In the records below, find the line with "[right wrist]" and repeat exactly every line from it through the line with "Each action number". Pictures stay out.

» **Input for this task**:

== Segment start ==

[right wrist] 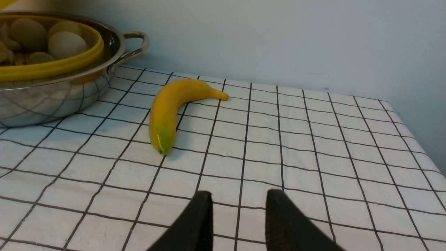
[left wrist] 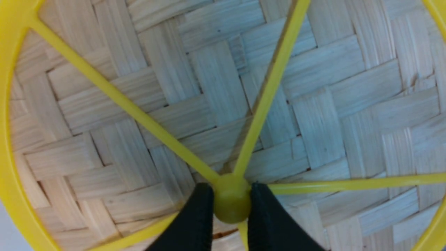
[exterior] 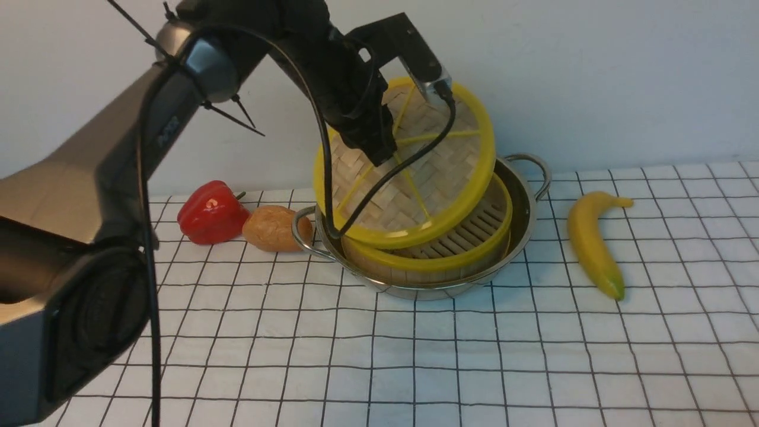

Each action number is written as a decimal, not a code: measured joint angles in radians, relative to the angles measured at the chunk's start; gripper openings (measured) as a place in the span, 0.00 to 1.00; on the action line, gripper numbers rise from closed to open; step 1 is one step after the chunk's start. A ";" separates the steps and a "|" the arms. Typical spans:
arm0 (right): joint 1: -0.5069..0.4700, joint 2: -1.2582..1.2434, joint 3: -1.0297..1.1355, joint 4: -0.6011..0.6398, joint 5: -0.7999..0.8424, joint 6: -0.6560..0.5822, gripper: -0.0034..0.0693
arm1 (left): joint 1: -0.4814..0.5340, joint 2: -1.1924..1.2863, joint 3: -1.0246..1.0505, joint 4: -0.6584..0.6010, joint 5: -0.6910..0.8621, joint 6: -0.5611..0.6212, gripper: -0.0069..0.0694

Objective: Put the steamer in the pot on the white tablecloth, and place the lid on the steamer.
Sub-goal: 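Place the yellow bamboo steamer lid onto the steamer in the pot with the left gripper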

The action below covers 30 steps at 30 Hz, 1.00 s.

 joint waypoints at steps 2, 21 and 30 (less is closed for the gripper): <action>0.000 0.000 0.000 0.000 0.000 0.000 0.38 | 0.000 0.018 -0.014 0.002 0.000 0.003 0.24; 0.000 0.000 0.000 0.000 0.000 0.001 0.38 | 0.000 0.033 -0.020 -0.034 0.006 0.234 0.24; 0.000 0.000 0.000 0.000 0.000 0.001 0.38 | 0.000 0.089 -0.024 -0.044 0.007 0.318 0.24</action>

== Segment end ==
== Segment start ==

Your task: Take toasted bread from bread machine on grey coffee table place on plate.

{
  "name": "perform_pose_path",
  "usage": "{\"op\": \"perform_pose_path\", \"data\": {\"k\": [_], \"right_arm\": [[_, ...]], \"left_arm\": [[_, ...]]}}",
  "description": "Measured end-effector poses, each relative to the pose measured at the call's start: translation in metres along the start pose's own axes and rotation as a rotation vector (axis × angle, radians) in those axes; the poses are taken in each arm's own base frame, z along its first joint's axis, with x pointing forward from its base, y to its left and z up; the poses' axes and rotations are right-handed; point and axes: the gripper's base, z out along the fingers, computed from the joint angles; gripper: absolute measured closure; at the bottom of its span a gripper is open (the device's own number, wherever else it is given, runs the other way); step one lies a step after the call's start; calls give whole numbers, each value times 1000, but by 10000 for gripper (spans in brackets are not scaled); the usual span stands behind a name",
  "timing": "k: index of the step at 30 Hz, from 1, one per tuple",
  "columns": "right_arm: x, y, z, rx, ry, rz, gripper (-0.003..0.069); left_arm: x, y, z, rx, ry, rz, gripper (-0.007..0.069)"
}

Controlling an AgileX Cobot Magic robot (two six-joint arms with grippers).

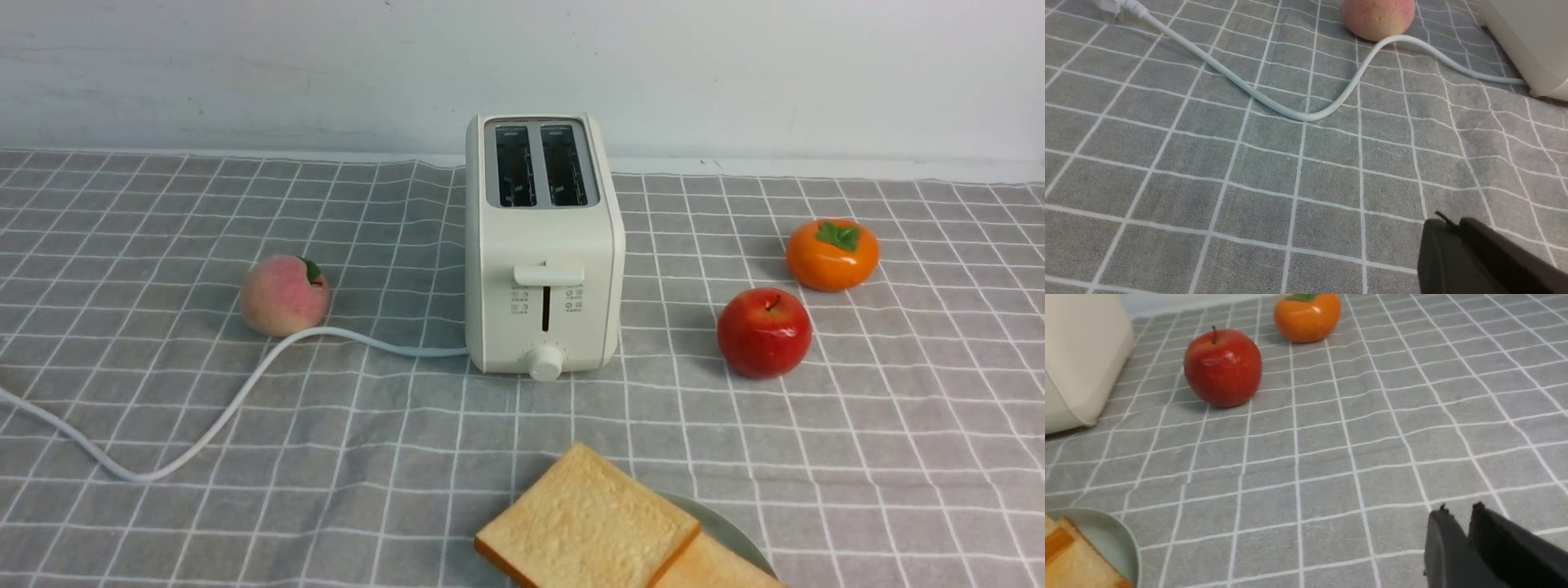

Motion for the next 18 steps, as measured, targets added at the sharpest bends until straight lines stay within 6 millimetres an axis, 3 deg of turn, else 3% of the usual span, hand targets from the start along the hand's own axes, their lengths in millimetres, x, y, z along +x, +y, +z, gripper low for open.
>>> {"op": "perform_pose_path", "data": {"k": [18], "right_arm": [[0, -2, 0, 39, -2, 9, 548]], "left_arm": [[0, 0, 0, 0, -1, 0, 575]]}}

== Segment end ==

» **Written solution**:
[right wrist] 
[left wrist] 
[exterior] 

Each action number is written as a decimal, not a code: measured joint angles in radians, relative to the angles measured at the chunk's start; gripper openings (measured) as a place in the span, 0.00 to 1.00; on the action line, gripper numbers rise from closed to open; step 1 is one step after the chunk's start. A ";" separates the steps and a "|" the arms. Typical spans:

What this exercise required is now done.